Título: As três faces da Rússia e o ritmo rumo à democracia
Autor: Friedman, Thomas
Fonte: O Estado de São Paulo, 11/02/2007, Internacional, p. A19
A Rússia de hoje precisa ser descrita por três lados. Por um lado, não se pode mais chamar o governo de Vladimir Putin de democrático, do jeito como neutralizou o Parlamento, intimidou ou assumiu parte da imprensa, subordinou o Judiciário e estendeu seu controle sobre as principais empresas de energia.
Pelo outro lado, a inquietação que acompanhou a primeira tentativa de democracia de Boris Yeltsin (1991 a 1999), após o colapso do comunismo, deixou muitos aqui carentes de líder forte, economia estável e lojas com bens de consumo ocidentais. Putin é popular por esses motivos.
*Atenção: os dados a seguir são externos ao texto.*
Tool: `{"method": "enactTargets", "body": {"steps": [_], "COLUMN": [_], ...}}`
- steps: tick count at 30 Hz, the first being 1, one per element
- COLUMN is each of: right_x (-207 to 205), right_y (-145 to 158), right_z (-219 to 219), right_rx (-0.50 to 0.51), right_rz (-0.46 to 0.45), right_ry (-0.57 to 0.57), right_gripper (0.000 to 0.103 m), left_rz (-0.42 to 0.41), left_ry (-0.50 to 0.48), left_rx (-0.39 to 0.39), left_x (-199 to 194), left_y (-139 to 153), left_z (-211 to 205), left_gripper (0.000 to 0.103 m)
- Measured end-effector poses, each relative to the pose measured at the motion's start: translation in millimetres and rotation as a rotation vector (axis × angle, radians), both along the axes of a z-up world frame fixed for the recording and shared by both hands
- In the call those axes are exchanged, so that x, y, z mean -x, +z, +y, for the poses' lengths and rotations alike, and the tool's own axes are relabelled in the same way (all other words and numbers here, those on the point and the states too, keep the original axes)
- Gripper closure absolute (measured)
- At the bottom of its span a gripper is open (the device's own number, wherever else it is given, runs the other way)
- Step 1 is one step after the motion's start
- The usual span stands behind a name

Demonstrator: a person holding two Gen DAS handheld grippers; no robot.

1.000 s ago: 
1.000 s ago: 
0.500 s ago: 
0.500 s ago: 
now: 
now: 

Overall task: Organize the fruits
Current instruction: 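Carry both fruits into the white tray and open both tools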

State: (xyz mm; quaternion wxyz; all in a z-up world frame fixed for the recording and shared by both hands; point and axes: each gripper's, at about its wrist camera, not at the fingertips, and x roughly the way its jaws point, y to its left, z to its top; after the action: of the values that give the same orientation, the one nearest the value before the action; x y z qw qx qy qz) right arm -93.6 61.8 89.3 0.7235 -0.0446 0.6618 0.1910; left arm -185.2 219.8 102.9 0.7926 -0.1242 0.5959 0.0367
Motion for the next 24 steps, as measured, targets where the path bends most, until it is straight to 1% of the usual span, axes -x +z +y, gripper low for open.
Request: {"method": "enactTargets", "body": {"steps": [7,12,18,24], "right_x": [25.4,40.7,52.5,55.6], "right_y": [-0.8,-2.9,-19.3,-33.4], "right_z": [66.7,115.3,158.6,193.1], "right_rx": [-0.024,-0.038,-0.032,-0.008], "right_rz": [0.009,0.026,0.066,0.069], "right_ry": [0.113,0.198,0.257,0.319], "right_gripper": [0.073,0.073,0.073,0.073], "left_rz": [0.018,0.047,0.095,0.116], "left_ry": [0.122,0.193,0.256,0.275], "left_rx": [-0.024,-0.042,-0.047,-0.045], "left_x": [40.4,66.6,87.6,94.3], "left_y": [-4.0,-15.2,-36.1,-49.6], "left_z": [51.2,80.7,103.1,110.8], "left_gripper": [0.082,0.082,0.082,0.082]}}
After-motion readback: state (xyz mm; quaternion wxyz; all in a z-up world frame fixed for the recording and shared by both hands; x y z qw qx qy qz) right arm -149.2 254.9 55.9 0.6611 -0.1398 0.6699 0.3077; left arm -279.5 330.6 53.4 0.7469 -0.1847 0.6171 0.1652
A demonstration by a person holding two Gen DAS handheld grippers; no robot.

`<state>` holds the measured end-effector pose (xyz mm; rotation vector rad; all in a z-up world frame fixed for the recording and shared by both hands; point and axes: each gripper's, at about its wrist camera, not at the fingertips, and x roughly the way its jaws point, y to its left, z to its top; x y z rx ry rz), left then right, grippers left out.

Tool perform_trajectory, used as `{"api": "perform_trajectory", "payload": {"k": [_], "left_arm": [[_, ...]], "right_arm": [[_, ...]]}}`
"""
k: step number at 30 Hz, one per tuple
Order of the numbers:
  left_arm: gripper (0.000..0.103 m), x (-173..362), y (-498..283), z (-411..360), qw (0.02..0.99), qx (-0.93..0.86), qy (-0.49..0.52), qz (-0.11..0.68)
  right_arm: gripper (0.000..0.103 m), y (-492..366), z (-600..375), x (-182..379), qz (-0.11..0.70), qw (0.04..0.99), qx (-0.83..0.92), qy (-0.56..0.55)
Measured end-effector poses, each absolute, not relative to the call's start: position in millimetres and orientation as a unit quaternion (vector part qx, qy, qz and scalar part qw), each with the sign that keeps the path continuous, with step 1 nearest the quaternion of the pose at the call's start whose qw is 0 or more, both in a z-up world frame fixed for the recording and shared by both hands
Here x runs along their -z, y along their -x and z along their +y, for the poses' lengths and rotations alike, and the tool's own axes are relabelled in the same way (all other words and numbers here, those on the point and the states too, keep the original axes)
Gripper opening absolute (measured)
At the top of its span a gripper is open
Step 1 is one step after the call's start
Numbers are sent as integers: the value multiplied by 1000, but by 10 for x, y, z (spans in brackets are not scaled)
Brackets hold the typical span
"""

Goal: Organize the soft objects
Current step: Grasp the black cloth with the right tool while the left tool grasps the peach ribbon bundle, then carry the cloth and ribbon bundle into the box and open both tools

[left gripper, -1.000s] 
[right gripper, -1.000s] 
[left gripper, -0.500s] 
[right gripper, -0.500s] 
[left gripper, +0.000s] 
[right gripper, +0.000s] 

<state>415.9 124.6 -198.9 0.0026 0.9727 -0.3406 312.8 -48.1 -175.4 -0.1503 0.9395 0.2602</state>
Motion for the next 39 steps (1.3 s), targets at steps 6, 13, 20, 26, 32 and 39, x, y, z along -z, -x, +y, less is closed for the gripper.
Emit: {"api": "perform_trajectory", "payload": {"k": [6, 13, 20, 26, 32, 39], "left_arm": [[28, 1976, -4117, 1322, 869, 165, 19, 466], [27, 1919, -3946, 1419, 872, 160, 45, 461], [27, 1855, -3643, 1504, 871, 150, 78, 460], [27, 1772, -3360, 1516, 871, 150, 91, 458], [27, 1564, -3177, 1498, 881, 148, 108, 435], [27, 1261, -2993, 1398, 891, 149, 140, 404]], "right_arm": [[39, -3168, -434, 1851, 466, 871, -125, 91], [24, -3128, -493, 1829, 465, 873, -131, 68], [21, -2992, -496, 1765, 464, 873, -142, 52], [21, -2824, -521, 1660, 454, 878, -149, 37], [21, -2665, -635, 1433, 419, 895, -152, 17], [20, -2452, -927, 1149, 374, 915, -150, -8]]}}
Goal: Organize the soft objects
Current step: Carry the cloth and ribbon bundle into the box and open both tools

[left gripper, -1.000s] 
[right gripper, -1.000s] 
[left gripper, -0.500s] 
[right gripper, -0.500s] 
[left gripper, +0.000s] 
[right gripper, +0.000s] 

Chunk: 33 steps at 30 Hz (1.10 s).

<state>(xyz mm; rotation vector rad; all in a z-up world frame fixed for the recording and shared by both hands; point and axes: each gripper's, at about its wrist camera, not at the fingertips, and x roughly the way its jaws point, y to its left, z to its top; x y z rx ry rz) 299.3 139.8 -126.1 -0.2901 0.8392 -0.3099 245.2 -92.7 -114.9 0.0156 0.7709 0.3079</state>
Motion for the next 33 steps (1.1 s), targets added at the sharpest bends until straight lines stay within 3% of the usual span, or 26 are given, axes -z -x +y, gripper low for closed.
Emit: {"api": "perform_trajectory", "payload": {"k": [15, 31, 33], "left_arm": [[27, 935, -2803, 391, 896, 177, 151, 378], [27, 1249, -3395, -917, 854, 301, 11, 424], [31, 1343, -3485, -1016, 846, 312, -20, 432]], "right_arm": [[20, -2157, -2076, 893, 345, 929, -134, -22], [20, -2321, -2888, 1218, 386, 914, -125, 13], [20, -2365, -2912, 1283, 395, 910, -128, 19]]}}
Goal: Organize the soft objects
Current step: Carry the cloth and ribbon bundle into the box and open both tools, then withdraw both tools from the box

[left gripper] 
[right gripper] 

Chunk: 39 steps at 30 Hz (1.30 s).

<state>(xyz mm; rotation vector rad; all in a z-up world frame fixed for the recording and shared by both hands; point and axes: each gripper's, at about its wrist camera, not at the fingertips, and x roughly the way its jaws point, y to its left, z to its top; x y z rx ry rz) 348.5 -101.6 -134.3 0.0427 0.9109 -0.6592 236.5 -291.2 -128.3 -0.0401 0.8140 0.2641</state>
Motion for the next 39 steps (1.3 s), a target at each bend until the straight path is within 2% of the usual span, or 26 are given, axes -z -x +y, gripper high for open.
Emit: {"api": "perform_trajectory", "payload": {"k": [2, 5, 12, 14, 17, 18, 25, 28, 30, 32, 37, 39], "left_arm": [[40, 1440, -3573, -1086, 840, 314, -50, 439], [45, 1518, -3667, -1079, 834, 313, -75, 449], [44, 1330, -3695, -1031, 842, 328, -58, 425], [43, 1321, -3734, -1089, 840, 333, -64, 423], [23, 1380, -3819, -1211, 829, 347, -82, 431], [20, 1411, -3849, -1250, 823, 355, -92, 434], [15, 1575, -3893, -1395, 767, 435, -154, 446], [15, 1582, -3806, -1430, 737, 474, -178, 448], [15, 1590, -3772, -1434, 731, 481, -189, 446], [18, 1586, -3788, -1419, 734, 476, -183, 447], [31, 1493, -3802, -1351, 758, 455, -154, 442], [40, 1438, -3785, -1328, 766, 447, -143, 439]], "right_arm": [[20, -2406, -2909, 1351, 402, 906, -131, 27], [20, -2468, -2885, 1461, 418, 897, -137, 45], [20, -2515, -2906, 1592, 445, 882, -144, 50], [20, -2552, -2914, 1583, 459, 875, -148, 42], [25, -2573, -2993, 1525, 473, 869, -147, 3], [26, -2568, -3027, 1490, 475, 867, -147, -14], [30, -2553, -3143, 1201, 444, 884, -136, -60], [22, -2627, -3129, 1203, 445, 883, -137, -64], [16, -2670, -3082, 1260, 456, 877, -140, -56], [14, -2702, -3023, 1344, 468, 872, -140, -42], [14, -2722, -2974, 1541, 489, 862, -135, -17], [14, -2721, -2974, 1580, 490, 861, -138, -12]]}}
Pelo terceiro lado, embora a Rússia de hoje seja uma colcha de retalhos de czares do capitalismo, mafiosos, nacionalistas e democratas aspirantes, não é a URSS totalitária. Tem mais que o toque de autoritarismo da França de De Gaulle e muito da corrupção e confusão da Itália pós-guerra, quando saíram da 2ª Guerra como democracias menos que perfeitas.
Hoje, França e Itália ajudam a ancorar a Europa Ocidental. Seus governos pós-guerra criaram o contexto para que o agente da mudança atingisse a maioridade (o que levou 21 anos e 9 meses), ou seja, uma geração criada com mercado e política livres. Ainda acho que a Rússia seguirá caminho semelhante. No seu devido tempo. 'Posso ver a ascensão da classe média. Quando chegaremos lá, eu não sei. Mas chegaremos, provavelmente não com a rapidez que me permita viver isso', disse Boris Makarenko, 47 anos, vice-diretor do Centro de Tecnologias Políticas da Rússia.
O ritmo de crescimento da democratização deve depender muito de três aspectos. Um é se a classe média emergente vai ficar tão preocupada com ganhos materiais - graças ao efeito cascata dos altos preços do petróleo e do gás - e desligar-se da política. Outro é o gene do nacionalismo russo, que pode reaparecer e atrapalhar. O terceiro é o preço do petróleo e do gás: quando eles caem, o ritmo da liberdade aumenta, pois a Rússia precisa abrir-se mais ao mundo e habilitar seu povo a ir em frente; quando eles sobem, o ritmo da liberdade cai, pois o país consegue sobreviver perfurando poços de petróleo sem libertar o povo.
'A pergunta para vocês, americanos, é: 'Quando o preço do petróleo vai cair?' É a única esperança para os democratas russos', diz Vladimir Ryjokov, político liberal do Parlamento russo.